December 30, 2008

Scribal Culture of the Heart

While traveling last week I read David Carr's Writing on the Tablet of the Heart: Origins of Scripture and Literature (Oxford University Press, 2005) and finished reading the endnotes to Karel van der Toorn's Scribal Culture and the Making of the Hebrew Bible (Harvard University Press, 2007). I read the body of Toorn's work and a few of the notes about a year ago. For the record, I continue to prefer notes at the foot of the page. This is particularly true when the notes contain more than simple references. For this reason, I started with a prejudice in favor of the format of Carr's book that may have carried over to a somewhat more positive judgment of the book itself.

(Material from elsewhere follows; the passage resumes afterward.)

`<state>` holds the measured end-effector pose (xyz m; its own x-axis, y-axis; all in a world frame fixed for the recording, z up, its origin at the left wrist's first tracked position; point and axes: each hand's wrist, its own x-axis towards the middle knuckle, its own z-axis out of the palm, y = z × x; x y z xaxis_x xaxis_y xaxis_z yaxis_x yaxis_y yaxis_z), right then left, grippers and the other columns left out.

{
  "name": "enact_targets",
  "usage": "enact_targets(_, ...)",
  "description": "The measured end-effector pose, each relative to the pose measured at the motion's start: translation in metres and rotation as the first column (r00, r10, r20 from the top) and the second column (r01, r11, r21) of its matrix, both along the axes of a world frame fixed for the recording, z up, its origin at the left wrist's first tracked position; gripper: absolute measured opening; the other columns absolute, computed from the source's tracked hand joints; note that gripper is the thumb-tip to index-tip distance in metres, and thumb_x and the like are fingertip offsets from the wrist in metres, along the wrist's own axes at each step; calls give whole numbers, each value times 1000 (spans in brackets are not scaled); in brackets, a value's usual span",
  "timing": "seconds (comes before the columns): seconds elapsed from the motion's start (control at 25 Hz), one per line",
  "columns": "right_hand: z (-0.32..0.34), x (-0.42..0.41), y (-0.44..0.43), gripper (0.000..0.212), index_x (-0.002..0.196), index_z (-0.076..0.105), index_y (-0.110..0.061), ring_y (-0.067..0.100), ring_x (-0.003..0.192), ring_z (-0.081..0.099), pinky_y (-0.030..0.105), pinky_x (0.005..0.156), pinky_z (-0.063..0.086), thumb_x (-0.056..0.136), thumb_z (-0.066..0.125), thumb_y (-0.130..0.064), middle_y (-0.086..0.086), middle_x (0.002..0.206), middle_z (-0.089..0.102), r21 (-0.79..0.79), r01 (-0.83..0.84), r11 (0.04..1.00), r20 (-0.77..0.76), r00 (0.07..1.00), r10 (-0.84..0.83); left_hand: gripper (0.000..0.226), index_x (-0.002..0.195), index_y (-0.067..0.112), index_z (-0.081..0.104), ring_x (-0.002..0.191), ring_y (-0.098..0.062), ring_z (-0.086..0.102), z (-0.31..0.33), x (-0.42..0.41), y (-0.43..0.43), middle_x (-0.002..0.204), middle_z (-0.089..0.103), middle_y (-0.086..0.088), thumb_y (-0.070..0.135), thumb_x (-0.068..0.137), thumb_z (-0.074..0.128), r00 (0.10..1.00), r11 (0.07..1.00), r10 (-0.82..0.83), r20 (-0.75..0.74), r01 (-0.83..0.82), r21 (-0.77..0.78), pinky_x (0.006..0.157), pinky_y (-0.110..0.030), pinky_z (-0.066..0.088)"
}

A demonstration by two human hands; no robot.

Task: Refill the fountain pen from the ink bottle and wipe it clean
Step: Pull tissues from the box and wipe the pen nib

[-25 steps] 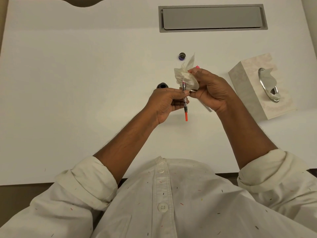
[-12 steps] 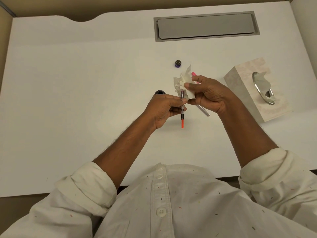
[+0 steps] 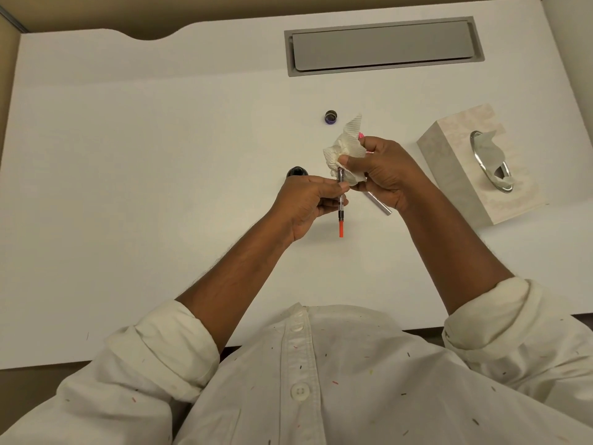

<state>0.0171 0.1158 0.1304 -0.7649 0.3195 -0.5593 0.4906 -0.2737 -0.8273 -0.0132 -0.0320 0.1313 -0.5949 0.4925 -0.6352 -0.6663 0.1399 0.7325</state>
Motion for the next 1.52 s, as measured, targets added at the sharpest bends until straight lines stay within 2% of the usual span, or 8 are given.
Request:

Both books build upon an almost identical set of evidence. They ask nearly the same questions of that evidence. They both reach several similar conclusions. Both attempt to explain the origin, preservation, and eventual canonization of "long-lived texts" in settings where literacy is limited. Simply put, long-lived texts owe their origin and their longevity to the training and practices of literate elites. The similarities, best observed from a distance, often reveal, upon closer inspection, significant differences.

The theses of both authors rely on the interplay between the text, oral learning/presentation and the enculturation of literate elites in the Near East and beyond. Carr's explanation of that interplay is crisper and more helpful than that of van der Toorn. For this reason (and a few others), I think Carr's discussion is the better of the two. But both are extremely thoughtful works. Both have their highlights and their problems. People with abnormal interests should read them both and read them together.

Having now finished both works and putting my intellectual questions to the side, I am somewhat disappointed in one thing. Carr's work came out at least one year, perhaps two whole years, before van der Toorn's. Van der Toorn was aware of Carr's work. He gave Carr credit for the use of the word "enculturation" in a note (page 306, note 90). Van der Toorn was aware of Carr's work. He gave Carr credit for the use of the word "enculturation" in a note (page 306, note 90) and he references him a few other places. But scholarship would have benefited from a more thorough engagement. Yes, I know that van der Toorn's research was largely parallel to Carr's. Works of this quality take more than a year or two to research and write. But since Carr's work was in van der Toorn's hands in time for a single reference, it is too bad that he didn't take time to say a little more.